Provided data:
= Beginning of Section =

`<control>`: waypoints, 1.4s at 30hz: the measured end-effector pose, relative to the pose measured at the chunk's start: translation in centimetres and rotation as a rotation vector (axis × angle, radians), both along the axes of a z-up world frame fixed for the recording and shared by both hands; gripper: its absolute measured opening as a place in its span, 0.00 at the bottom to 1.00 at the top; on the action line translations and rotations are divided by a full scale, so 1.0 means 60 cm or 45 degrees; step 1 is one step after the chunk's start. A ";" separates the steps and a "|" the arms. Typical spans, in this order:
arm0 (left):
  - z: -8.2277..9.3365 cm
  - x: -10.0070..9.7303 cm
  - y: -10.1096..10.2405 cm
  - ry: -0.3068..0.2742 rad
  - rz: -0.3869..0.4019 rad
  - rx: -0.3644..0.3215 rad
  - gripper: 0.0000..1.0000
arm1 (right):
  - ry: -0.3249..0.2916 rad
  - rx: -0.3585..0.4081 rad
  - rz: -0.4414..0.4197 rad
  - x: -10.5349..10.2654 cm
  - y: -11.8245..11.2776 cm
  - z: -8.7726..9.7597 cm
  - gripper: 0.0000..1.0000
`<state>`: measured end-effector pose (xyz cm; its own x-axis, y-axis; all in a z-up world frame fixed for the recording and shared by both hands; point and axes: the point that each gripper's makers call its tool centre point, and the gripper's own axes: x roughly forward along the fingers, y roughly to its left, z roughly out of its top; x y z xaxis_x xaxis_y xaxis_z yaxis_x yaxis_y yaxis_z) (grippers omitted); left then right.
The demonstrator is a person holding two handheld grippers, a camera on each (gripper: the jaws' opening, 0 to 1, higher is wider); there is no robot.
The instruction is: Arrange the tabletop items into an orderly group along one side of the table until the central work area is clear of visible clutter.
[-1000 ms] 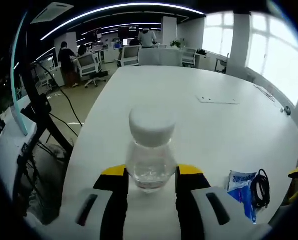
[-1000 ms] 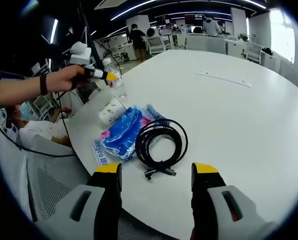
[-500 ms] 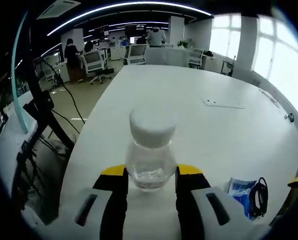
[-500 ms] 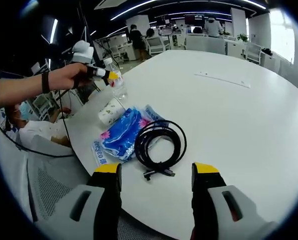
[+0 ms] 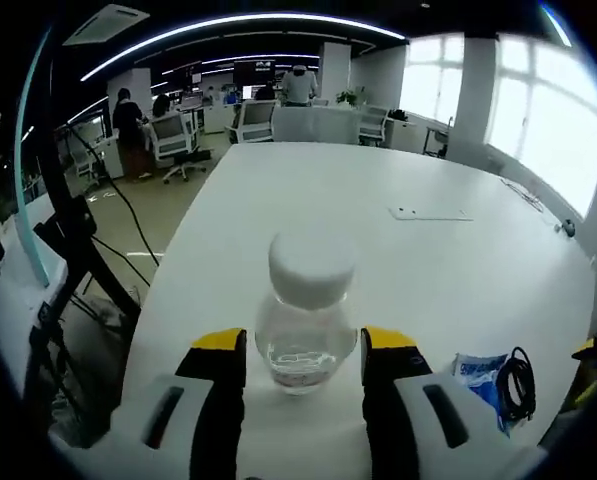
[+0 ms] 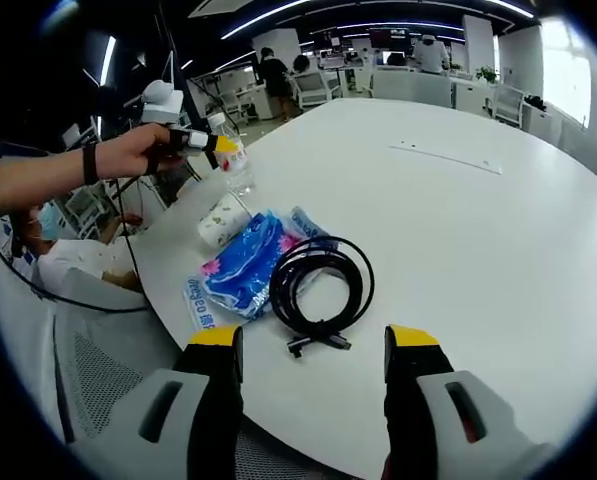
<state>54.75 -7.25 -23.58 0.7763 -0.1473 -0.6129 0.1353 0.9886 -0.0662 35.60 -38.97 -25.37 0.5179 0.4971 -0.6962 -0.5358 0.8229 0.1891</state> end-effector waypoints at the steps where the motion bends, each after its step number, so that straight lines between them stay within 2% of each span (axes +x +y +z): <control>1: 0.000 0.000 -0.002 -0.002 -0.018 0.002 0.47 | 0.000 0.000 -0.002 0.000 0.000 0.000 0.56; 6: 0.002 0.001 -0.010 -0.023 -0.114 0.028 0.46 | 0.002 -0.006 0.003 -0.002 0.000 -0.001 0.56; 12: -0.005 -0.001 0.002 -0.012 -0.148 0.111 0.38 | -0.004 -0.004 -0.008 0.001 0.000 0.002 0.56; 13: -0.005 0.000 -0.001 -0.013 -0.150 0.089 0.37 | -0.005 -0.006 -0.007 0.002 0.000 0.002 0.56; 33: -0.003 0.005 -0.003 0.001 -0.085 0.096 0.37 | -0.038 -0.014 -0.012 0.019 -0.008 0.020 0.57; 42: 0.006 -0.020 -0.006 0.003 -0.068 0.045 0.40 | -0.051 -0.009 -0.036 0.016 -0.018 0.022 0.58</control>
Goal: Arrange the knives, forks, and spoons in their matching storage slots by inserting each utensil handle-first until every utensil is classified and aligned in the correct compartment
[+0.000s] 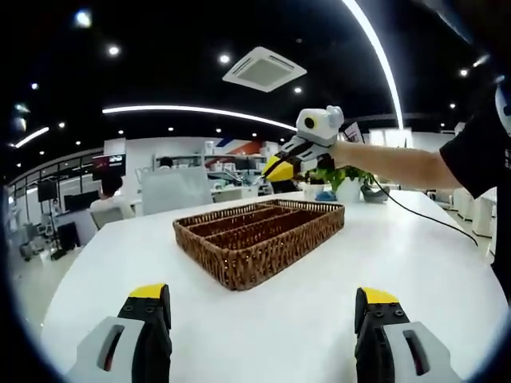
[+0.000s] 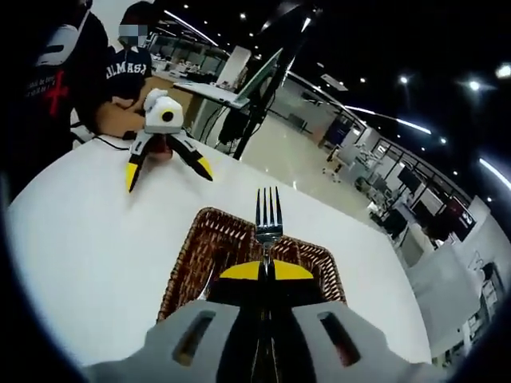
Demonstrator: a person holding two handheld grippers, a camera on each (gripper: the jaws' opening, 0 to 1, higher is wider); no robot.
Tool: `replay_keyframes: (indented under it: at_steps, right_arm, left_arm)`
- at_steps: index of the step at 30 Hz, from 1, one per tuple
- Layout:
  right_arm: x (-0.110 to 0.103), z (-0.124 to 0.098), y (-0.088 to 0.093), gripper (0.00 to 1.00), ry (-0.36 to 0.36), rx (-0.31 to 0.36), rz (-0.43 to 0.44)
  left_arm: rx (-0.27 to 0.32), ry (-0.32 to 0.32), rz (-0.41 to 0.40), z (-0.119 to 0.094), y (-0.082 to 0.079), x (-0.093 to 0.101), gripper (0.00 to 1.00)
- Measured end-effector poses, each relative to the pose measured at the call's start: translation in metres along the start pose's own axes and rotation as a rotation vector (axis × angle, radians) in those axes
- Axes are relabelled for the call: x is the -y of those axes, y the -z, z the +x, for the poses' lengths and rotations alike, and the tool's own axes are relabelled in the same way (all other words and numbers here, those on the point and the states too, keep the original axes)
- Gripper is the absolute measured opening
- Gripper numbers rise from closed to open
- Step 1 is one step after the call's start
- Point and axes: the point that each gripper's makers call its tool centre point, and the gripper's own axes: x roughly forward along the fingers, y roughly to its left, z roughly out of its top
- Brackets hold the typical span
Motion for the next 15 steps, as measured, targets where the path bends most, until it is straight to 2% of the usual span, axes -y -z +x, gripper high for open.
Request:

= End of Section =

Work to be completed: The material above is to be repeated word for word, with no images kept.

Result of this exercise:
`<control>`: waypoints, 1.4s at 30hz: the measured end-effector pose, relative to the pose measured at the chunk's start: translation in centimetres and rotation as a rotation vector (axis × angle, radians), both along the axes of a z-up world frame fixed for the recording and shared by both hands; gripper: its absolute measured opening as a place in its span, 0.00 at the bottom to 1.00 at the top; on the action line translations and rotations are divided by a full scale, so 1.0 means 60 cm or 45 degrees; step 1 is one step after the chunk's start. A ";" separates the steps and a "|" the arms. Typical spans, in this order:
arm0 (left):
  - z: -8.2277..9.3365 cm
  - x: -10.0070..9.7303 cm
  - y: -10.1096..10.2405 cm
  - ry: -0.3068..0.2742 rad
  - rz: -0.3869..0.4019 rad
  - rx: -0.3644..0.3215 rad
  - gripper: 0.0000..1.0000
arm1 (right):
  - ry: -0.3249..0.2916 rad
  - rx: -0.3585..0.4081 rad
  - rz: -0.4414..0.4197 rad
  - x: -10.5349..10.2654 cm
  - y: -11.8245..11.2776 cm
  - z: -8.7726..9.7597 cm
  - gripper: 0.0000..1.0000
`<state>`: measured end-effector pose (xyz cm; its own x-axis, y-axis; all in a z-up world frame fixed for the recording and shared by both hands; point and axes: the point that each gripper's makers call its tool centre point, and the gripper's own axes: x roughly forward along the fingers, y roughly to its left, z roughly out of its top; x y z xaxis_x xaxis_y xaxis_z yaxis_x yaxis_y yaxis_z) (grippers omitted); left then right.
The demonstrator is a person holding two handheld grippers, a camera on each (gripper: the jaws' opening, 0 to 1, higher is wider); there is no robot.
The instruction is: Arrange the tabletop items into an orderly group along one side of the table until the central work area is clear of visible clutter.
[-1000 ms] 
[-1000 ms] 
[-500 ms] 
[-500 ms] 
[+0 ms] 
[+0 ms] 
<state>54.75 -7.25 -23.58 0.7763 -0.1473 -0.6129 0.1353 0.9886 -0.0662 35.60 -38.97 -25.37 0.5179 0.4971 -0.6962 -0.5358 0.8229 0.1891</state> end-effector waypoints at the steps where the motion bends, each after its step number, so that straight lines between them stay within 2% of each span (axes +x +y +z): <control>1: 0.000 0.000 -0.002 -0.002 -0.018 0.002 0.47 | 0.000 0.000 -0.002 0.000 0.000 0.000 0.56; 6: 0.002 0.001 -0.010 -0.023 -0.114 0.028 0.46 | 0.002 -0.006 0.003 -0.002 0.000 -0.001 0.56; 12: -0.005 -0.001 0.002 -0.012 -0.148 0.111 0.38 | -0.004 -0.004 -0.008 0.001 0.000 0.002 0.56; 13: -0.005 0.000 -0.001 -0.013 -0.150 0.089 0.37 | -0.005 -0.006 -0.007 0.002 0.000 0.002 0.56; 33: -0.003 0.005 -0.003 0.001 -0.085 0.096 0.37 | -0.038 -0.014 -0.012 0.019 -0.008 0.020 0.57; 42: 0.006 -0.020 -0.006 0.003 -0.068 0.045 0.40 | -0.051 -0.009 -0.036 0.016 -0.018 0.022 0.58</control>
Goal: Arrange the knives, forks, and spoons in their matching storage slots by inserting each utensil handle-first until every utensil is classified and aligned in the correct compartment
[+0.000s] 
[+0.000s] 
Demonstrator: a person holding two handheld grippers, a camera on each (gripper: the jaws' opening, 0 to 1, higher is wider); no robot.
Tool: `replay_keyframes: (indented under it: at_steps, right_arm, left_arm)`
- at_steps: index of the step at 30 Hz, from 1, one per tuple
- Layout:
  right_arm: x (-0.110 to 0.103), z (-0.124 to 0.098), y (-0.088 to 0.093), gripper (0.00 to 1.00), ry (-0.36 to 0.36), rx (-0.31 to 0.36), rz (-0.43 to 0.44)
  left_arm: rx (-0.27 to 0.32), ry (-0.32 to 0.32), rz (-0.41 to 0.40), z (-0.119 to 0.094), y (-0.082 to 0.079), x (-0.093 to 0.101), gripper (0.00 to 1.00)
- Measured end-effector poses, each relative to the pose measured at the call's start: translation in metres along the start pose's own axes and rotation as a rotation vector (axis × angle, radians) in those axes
- Axes are relabelled for the call: x is the -y of those axes, y the -z, z the +x, for the poses' lengths and rotations alike, and the tool's own axes are relabelled in the same way (all other words and numbers here, those on the point and the states too, keep the original axes)
- Gripper is the absolute measured opening
- Gripper numbers rise from closed to open
- Step 1 is one step after the call's start
- Point and axes: the point that each gripper's makers call its tool centre point, and the gripper's own axes: x roughly forward along the fingers, y roughly to its left, z roughly out of its top
- Brackets hold the typical span
Motion for the next 15 steps, as measured, targets where the path bends most, until it is straight to 2% of the usual span, axes -y -z +x, gripper high for open.
Request:

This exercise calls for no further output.